July 27, 2015

CFPB Continues Credit Card Add-On Products Enforcement with $700 Million Penalty

3 min

On July 21, 2015, the CFPB ordered Citibank to provide relief to eligible consumers to the tune of roughly $700 million. Citibank's illegal actions included deceptive marketing, billing, and administration of debt protection and credit monitoring add-on products. As a result, the CFPB ordered Citibank to pay $700 million in relief to nearly 9 million accounts, and a $35 million penalty to the CFPB's Civil Penalty Fund. Consumers need not take any action to receive their refunds. Citibank was also ordered to end all unfair and illegal practices.

For at least nine years, Citibank marketed and enrolled consumers in five debt protection add-on products that promised to cancel a consumer's payment or balance, or defer a due date if the consumer experienced certain hardships, as well as other add-on products that offered identity theft protection through credit monitoring or credit report retrieval. To sell these products Citibank used deceptive telemarketing calls, online enrolment, or point-of-sale enrollment at retailers. Citibank's misleading or illegal marketing or retention practices included:

  • Misrepresenting costs and fees for coverage: Telemarketers would not tell the consumer the cost of the product, or would state that the service was covered under a "free" 30-day trial. Citibank would then charge consumers during those 30 days. At other times, Citibank would fail to inform consumers that they would be billed for the trial period if they did not cancel the product.
  • Misrepresenting benefits of some products: Citibank represented to consumers of the credit-monitoring product that the service alerted consumers to fraudulent purchases. Instead, the product alerted consumers only when a major reporting company made a change to the consumer's file. Citibank also told consumers that its credit score was generated from all three major credit reporting companies, when it was actually generated by a third-party vendor.
  • Illegal practices in the enrollment process: Telemarketers would use leading questions to obtain billing authorizations for add-on products. In addition, telemarketers would enroll customers without any billing authorization.
  • Misrepresenting or omitting information about eligibility for coverage: Even when consumers were ineligible to receive product benefits, Citibank would enroll them in the product.

For at least 13 years, Citibank also used unfair billing practices. In some instances, Citibank would bill customers without having the authorization necessary to perform the credit monitoring services. Even when the consumer did not receive the benefits of the service, Citibank would still charge for it.

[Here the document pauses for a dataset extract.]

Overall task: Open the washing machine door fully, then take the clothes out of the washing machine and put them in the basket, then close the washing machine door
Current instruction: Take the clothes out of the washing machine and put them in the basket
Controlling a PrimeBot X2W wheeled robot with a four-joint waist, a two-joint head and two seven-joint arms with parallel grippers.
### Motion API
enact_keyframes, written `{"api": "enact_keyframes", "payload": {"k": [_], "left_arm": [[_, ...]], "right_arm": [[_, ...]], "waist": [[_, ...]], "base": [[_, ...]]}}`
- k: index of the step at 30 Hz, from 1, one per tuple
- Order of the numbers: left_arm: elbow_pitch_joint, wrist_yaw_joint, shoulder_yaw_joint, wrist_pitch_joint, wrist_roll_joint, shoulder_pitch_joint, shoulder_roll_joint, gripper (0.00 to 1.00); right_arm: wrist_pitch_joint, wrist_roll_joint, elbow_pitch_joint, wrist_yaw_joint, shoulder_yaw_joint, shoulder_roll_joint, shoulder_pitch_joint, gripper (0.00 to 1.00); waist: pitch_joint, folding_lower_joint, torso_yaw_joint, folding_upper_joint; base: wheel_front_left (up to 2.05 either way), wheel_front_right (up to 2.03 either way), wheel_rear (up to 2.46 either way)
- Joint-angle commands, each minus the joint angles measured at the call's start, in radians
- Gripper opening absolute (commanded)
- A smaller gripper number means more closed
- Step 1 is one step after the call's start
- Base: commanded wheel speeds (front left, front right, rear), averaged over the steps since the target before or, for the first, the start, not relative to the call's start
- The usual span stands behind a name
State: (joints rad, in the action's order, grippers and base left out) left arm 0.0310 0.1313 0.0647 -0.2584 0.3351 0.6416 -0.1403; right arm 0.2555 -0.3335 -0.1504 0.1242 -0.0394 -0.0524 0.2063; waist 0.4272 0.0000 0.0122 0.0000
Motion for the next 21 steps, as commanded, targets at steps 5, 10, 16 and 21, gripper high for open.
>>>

Finally, when collecting payment on delinquent credit card accounts, Citibank would offer consumers a way to pay by phone so that the payment would post on the same day. Consumers were misled because the fee was merely called a "processing" fee, and the telemarketer did not explain its true purpose. Moreover, there were often no-cost payment alternatives that were not disclosed to consumers, even though paying the fee for same-day posting was often not in the consumer's interest.